Der Wohnungsmarkt ächzt. In den Ballungszentren ist selbst die Mittelschicht vergeblich auf der Suche nach bezahlbarem Wohnraum. Für Geringverdienende, Rentnerinnen und Rentner, Auszubildende, Alleinlebende und Geflüchtete – um nur wenige Beispiele zu nennen – ist es in zentrumsnahen Lagen praktisch unmöglich geworden, leistbare Wohnungen zu finden. Dramatisch wird es, wenn das Schicksal Menschen zwingt, ihre Wohnung zu verlassen, aber eine neue Bleibe noch nicht gefunden ist. Für diese Menschen hat die Städtische Wohnraumentwicklungsgesellschaft Puchheim zusammen mit Florian Nagler Architekten ein Ensemble aus vier einfachen Häusern entwickelt, das einen günstigen Platz zum Leben für begrenzte Zeit bietet. Geradezu beispielhaft zeigt das Projekt auf, wie einfaches Wohnen in angemessener Ausstattung und Qualität realisierbar sein kann.


Der Entwurf gruppiert vier nahezu baugleiche, zweigeschossige Häuser um einen gemeinschaftlichen Hof, über den die Wohnungen im Erdgeschoss erschlossen werden. Die Wohnungen im Obergeschoss erreicht man über außen liegende Treppen. Diese pragmatische Entscheidung, die Erschließung nach außen zu legen, gestattet es zum einen, in der Grundrissgestaltung flexibel agieren zu können, zum anderen vereinfacht es die konstruktiven Anforderungen. Zugleich aber erwächst dadurch auch die Möglichkeit von Begegnungen. Dass man über einen gut gestalteten Hof im Alltag zusammenkommen kann, ist ein weiterer gelungener Aspekt des Projekts.

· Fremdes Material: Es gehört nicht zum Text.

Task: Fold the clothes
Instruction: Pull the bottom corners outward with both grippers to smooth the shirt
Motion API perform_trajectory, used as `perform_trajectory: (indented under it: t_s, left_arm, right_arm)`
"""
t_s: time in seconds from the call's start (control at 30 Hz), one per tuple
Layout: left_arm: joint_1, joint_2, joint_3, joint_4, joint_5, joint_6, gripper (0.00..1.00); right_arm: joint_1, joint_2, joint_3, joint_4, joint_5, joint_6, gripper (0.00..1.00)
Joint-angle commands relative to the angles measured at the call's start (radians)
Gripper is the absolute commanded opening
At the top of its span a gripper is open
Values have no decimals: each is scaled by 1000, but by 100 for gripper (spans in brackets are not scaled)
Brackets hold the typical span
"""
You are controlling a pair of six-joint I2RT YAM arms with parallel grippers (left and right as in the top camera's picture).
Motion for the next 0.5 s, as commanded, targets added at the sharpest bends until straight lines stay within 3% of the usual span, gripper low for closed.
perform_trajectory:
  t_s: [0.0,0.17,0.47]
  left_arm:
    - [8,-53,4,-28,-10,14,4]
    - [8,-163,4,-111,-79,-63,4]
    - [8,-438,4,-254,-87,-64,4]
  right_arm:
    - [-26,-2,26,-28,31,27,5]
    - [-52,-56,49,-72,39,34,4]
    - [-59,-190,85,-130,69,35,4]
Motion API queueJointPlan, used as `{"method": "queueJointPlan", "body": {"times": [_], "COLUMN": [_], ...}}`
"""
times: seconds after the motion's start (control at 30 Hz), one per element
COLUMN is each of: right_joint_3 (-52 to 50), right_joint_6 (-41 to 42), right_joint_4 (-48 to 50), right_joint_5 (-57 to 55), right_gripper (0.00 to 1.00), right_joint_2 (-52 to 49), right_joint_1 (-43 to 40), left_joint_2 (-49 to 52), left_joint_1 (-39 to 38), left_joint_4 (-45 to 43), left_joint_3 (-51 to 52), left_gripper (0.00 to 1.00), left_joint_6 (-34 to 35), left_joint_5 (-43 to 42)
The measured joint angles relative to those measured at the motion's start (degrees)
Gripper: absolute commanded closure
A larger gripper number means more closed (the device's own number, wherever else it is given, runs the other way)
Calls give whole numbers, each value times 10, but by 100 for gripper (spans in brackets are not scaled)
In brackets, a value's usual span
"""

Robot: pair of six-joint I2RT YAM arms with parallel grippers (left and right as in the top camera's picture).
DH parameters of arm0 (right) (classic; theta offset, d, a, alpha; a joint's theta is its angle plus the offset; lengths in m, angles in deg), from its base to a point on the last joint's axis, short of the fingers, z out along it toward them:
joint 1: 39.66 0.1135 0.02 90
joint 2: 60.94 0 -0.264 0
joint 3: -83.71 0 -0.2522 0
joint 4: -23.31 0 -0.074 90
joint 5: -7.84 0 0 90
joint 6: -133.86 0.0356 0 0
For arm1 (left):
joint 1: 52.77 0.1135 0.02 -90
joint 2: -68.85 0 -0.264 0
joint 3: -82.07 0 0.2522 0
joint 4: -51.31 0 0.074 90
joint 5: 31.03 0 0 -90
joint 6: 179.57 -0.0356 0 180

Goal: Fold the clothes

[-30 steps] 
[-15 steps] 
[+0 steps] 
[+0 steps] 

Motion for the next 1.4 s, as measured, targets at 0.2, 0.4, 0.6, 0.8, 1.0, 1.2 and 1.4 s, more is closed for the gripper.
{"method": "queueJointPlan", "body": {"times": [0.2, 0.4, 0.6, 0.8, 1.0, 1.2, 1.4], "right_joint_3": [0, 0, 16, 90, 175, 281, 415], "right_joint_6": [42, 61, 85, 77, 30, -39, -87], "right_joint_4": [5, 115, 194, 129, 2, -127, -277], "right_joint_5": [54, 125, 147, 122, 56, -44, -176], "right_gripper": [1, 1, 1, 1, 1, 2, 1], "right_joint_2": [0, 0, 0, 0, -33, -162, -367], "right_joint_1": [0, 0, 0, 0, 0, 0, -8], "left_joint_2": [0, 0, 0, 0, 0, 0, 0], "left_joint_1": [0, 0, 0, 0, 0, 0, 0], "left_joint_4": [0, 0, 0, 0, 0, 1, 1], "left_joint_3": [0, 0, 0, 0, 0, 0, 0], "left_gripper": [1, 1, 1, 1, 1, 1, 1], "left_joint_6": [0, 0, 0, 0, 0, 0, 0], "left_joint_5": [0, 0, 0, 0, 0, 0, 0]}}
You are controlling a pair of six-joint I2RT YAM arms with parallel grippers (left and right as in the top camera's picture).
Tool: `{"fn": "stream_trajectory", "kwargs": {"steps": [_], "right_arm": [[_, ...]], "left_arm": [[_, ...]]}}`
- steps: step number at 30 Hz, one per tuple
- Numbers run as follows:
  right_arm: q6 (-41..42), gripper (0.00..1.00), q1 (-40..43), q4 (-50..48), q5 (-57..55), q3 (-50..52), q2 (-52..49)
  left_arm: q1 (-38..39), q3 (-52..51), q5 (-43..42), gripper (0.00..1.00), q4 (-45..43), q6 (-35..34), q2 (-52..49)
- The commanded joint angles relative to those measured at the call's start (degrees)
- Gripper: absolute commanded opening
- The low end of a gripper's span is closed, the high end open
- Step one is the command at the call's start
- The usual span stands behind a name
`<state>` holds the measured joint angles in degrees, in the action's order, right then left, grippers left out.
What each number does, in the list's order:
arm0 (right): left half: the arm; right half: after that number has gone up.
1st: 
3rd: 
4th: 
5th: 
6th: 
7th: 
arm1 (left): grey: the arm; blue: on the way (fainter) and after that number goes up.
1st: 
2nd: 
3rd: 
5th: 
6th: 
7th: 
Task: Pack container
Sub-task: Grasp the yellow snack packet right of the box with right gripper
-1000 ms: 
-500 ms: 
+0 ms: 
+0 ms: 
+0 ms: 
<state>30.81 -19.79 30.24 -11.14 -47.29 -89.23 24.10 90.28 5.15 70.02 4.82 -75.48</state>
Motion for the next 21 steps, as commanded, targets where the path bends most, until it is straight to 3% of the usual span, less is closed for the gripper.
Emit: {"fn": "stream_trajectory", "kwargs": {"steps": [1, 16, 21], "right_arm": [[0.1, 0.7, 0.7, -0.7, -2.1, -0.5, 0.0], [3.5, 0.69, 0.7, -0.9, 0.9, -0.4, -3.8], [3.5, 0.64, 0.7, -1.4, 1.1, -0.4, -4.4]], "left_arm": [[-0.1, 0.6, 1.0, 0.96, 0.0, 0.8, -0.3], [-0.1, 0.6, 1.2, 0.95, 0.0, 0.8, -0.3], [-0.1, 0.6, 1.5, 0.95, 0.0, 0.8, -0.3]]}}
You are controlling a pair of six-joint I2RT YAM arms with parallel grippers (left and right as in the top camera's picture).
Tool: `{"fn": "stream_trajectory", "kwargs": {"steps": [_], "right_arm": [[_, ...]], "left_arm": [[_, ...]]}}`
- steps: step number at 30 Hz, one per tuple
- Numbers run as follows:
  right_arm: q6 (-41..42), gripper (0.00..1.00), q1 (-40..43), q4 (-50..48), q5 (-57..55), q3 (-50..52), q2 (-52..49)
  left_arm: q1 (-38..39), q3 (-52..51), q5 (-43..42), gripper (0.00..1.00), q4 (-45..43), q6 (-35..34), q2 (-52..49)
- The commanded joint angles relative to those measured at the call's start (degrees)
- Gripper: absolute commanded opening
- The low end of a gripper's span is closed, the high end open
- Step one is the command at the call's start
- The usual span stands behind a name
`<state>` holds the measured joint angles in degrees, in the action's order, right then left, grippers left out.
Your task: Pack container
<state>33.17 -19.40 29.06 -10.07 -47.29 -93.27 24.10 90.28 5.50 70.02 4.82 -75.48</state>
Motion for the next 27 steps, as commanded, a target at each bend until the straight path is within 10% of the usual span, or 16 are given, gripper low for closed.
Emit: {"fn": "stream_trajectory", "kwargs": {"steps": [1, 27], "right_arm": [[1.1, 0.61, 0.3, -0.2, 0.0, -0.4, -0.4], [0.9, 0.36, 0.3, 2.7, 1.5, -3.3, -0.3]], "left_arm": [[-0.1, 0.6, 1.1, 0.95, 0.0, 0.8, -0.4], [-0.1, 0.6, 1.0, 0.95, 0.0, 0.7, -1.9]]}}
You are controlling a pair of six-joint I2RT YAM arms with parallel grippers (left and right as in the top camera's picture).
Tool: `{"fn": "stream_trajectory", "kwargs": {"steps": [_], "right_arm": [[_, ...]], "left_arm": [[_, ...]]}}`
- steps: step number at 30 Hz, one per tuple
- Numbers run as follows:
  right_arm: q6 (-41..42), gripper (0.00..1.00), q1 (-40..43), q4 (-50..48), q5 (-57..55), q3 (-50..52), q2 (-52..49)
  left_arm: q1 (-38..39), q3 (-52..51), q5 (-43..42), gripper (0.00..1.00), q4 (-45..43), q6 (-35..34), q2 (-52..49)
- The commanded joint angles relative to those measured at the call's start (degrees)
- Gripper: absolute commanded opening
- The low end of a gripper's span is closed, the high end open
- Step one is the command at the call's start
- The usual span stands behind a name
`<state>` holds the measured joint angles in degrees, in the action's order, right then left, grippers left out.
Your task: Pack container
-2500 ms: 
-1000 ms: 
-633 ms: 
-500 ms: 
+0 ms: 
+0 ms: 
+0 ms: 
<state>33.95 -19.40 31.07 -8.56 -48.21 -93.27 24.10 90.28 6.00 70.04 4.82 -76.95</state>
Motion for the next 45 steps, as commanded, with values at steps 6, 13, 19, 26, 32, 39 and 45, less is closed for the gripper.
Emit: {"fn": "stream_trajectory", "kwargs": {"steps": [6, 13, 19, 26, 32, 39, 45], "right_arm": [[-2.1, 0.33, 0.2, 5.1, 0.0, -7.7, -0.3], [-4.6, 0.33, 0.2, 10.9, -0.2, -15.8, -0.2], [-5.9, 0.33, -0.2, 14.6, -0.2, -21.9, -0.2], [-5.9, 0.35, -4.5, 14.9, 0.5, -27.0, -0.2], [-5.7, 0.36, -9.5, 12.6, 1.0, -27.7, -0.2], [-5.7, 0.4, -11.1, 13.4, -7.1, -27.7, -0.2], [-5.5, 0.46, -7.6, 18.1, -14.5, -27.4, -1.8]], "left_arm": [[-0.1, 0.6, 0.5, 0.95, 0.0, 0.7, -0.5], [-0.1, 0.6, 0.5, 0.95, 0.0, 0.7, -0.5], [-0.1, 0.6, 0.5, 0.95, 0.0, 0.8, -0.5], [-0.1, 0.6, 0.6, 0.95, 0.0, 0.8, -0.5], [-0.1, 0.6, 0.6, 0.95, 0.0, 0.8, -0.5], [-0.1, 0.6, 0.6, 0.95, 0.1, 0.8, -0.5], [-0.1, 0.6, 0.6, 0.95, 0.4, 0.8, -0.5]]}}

Die Häuser bestehen weitestgehend aus regenerativen, rezyklierbaren Baustoffen. Konstruktiv als einfache Holzbauten geplant, verzichten Florian Nagler Architekten auf betriebsintensive Gebäudetechnik: Nur eine Abluftanlage für die Bäder und eine Photovoltaikanlage in Kombination mit einer Grundwasserwärmepumpe kommen zum Einsatz.


Die Grundrisse der Häuser basieren auf einem quadratischen Grundraster und bieten unterschiedliche Wohnformen an: von der Eineinhalbzimmerwohnung bis zur Wohngemeinschaft mit fünf Zimmern. Diese einfache Grundordnung des Entwurfs setzt sich in der Materialität fort: geschliffener Estrichboden, partiell sichtbare Holzwände und -decken in den Wohnungen, dazu farbig differenzierte Fassaden im Außenbereich. Das Ensemble ist schlicht, wirkt aber weder spartanisch noch freudlos. Ausgesprochen gut gelingt es dem Architekturbüro, mit einfachen Mitteln eine behagliche Atmosphäre zu schaffen – und damit eine beispielhafte Typologie zu entwickeln, die aufgrund der aktuellen Marktlage leider häufiger benötigt werden wird.